◆ About this task ◆
Within the records, how many lines hold the word "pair"? State that number alone.

◆ Input ◆
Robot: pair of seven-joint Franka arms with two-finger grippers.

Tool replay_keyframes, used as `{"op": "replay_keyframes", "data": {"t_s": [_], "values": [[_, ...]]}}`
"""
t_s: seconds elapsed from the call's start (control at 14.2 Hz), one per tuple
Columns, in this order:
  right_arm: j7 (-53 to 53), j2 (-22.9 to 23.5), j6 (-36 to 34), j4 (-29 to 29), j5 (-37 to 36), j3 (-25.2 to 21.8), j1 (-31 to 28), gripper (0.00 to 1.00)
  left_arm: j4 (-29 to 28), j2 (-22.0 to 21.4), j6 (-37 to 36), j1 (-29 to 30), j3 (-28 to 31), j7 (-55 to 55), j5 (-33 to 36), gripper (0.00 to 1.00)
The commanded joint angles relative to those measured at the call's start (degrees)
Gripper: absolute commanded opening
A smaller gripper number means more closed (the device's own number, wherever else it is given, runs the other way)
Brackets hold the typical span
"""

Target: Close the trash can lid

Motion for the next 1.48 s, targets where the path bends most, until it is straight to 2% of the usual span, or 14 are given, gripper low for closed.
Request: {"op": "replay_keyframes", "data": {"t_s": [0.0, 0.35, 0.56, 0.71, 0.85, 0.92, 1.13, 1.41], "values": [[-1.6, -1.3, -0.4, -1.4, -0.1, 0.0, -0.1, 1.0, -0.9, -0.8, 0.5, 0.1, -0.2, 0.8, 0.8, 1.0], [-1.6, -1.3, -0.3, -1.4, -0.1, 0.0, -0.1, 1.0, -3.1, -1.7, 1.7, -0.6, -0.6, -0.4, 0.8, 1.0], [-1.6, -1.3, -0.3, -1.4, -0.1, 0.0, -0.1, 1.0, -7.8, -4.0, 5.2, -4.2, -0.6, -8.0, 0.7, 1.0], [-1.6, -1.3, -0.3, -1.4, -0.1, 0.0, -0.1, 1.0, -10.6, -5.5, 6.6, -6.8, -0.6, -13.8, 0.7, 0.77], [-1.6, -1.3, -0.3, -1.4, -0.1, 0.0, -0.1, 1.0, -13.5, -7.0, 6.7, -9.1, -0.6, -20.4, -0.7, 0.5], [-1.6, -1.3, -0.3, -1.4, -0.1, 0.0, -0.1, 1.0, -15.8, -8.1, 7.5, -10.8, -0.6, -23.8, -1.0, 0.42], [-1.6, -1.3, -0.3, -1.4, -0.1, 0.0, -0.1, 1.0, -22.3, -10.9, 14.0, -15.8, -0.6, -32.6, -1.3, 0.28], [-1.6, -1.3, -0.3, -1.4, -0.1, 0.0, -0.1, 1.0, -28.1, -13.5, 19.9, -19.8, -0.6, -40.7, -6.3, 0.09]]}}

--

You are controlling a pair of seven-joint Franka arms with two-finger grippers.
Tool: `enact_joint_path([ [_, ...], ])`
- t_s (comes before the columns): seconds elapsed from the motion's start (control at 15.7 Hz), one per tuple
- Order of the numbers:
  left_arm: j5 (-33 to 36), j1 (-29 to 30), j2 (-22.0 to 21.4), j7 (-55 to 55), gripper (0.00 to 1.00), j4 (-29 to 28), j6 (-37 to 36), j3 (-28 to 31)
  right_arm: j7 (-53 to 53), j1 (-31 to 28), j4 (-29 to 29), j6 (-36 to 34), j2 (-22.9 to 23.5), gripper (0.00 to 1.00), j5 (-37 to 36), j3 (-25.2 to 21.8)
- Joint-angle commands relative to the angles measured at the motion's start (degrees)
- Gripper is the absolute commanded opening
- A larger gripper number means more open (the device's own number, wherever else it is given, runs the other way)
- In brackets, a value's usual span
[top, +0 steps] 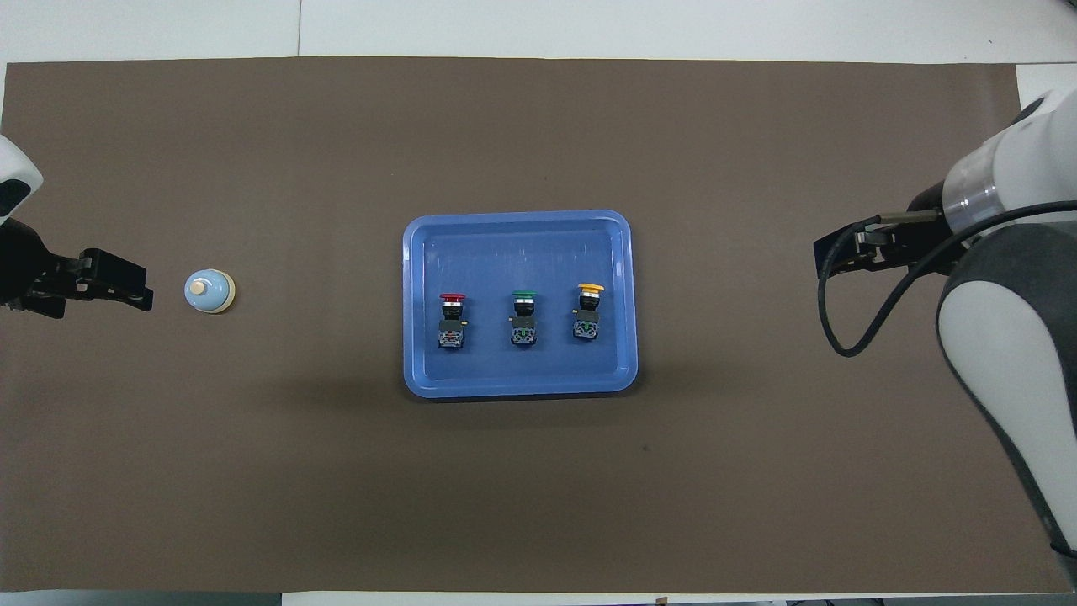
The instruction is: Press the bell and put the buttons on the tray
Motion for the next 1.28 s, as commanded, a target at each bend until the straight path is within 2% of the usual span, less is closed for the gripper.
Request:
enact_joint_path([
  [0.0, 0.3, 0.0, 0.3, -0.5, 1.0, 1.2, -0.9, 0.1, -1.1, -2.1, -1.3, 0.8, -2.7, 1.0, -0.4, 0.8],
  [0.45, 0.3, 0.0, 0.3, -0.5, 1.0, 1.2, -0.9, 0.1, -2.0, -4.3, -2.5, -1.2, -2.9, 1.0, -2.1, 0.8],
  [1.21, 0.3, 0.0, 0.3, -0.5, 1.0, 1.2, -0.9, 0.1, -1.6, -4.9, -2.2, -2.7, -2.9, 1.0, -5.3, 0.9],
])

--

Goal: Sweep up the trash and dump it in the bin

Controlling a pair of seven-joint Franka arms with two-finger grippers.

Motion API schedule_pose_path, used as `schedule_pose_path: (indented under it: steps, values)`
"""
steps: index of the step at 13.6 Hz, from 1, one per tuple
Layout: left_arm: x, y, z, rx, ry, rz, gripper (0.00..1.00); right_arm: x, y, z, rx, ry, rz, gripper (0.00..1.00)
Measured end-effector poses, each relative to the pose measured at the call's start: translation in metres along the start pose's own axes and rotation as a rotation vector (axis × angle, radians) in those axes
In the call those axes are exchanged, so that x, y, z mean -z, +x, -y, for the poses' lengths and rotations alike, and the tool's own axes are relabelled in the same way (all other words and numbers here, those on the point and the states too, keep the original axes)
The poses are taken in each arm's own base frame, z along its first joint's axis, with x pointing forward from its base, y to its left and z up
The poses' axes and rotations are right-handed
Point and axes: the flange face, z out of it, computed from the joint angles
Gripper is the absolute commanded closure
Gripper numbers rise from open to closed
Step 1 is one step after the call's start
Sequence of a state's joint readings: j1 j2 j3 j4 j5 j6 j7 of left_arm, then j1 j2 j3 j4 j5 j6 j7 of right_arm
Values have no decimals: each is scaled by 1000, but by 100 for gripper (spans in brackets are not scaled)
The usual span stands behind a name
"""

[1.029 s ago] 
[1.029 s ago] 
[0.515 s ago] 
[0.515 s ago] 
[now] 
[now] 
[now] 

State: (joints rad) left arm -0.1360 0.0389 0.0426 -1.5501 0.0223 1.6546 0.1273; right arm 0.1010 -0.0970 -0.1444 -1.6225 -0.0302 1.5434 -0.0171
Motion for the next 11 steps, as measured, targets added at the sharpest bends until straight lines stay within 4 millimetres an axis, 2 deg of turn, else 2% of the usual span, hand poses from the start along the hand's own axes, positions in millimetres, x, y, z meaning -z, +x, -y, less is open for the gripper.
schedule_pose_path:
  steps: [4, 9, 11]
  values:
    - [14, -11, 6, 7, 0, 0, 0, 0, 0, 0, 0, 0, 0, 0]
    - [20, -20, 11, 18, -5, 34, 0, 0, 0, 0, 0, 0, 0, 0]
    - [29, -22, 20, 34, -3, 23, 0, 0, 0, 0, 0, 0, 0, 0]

◆ Exercise solution ◆
3